2. The method according to claim 1, wherein determining the first target plug-in related to the first dialogue text contained in the human-computer interaction request from the plurality of plug-ins registered in the large language model based on the first dialogue text contained in the human-computer interaction request comprises:

acquiring an index information of each of the plurality of plug-ins from a plug-in information database;

matching the first dialogue text with the index information of each of the plurality of plug-ins to obtain a plurality of matching results; and

determining the first target plug-in from the plurality of plug-ins based on the plurality of matching results.

3. The method according to claim 2, wherein the index information of each of the plurality of plug-ins comprises a feature vector of a description text of the each of the plurality of plug-ins; and

wherein the matching the first dialogue text with the index information of each of the plurality of plug-ins to obtain a plurality of matching results comprises:

performing a feature extraction on the first dialogue text to obtain a feature vector of the first dialogue text;

calculating a similarity between the feature vector of the first dialogue text and the feature vector of the description text of each of the plurality of plug-ins to obtain a plurality of similarity calculation results; and

obtaining the plurality of matching results based on the plurality of similarity calculation results.
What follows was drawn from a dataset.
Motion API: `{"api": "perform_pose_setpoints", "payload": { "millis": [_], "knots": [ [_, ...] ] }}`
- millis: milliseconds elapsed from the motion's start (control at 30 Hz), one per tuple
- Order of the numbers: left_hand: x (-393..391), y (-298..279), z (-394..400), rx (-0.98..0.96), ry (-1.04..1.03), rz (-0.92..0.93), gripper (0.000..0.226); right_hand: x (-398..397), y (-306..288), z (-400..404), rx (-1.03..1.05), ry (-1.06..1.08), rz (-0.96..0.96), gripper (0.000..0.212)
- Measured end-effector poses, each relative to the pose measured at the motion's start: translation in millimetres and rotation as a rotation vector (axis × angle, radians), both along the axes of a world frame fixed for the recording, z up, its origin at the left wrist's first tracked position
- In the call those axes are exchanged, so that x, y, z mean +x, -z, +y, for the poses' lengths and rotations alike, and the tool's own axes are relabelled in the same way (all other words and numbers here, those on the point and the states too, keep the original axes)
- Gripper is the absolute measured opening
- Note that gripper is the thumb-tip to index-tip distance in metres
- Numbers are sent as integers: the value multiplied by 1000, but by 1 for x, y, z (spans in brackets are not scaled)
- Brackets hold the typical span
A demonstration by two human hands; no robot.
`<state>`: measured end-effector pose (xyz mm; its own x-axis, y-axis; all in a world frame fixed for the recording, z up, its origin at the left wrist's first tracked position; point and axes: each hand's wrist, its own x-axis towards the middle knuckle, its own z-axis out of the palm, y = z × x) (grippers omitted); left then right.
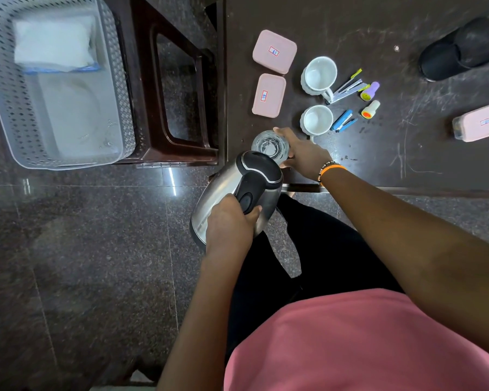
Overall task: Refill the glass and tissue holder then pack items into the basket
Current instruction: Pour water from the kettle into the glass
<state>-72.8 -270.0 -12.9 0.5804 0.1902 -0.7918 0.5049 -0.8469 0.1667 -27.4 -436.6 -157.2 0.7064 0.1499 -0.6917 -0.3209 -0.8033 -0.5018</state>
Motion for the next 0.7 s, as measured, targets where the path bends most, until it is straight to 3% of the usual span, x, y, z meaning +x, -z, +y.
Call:
{"api": "perform_pose_setpoints", "payload": {
  "millis": [700],
  "knots": [
    [6, 0, 6, -5, -25, -40, 38, 0, 2, 2, -39, -13, 6, 71]
  ]
}}
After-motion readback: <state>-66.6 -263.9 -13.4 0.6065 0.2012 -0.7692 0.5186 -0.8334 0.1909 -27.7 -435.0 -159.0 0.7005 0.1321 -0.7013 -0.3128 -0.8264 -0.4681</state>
4. The method according to claim 2, wherein the index information of each of the plurality of plug-ins comprises at least one keyword related to the description text of the each of the plurality of plug-ins; and

wherein the matching the first dialogue text with the index information of each of the plurality of plug-ins to obtain a plurality of matching results comprises:

performing a keyword extraction on the first dialogue text to obtain a keyword related to the first dialogue text; and

matching the keyword related to the first dialogue text with at least one keyword related to the description text of each of the plurality of plug-ins to obtain the plurality of matching results.

5. The method according to claim 1, wherein determining the first target plug-in related to the first dialogue text contained in the human-computer interaction request from the plurality of plug-ins registered in the large language model based on the first dialogue text contained in the human-computer interaction request comprises:

determining, based on the first dialogue text, a plug-in type information related to the first dialogue text;

determining at least one second target plug-in from the plurality of plug-ins based on the plug-in type information;

acquiring an index information of each of the at least one second target plug-in from a plug-in information database;

matching the first dialogue text with the index information of each of the at least one second target plug-in to obtain at least one matching result; and

determining the first target plug-in from the at least one second target plug-in based on the at least one matching result.

6. The method according to claim 2, further comprising:

generating, in response to a plug-in registration request, an index information of a third target plug-in based on a description text of the third target plug-in contained in the plug-in registration request; and

writing the index information of the third target plug-in into the plug-in information database.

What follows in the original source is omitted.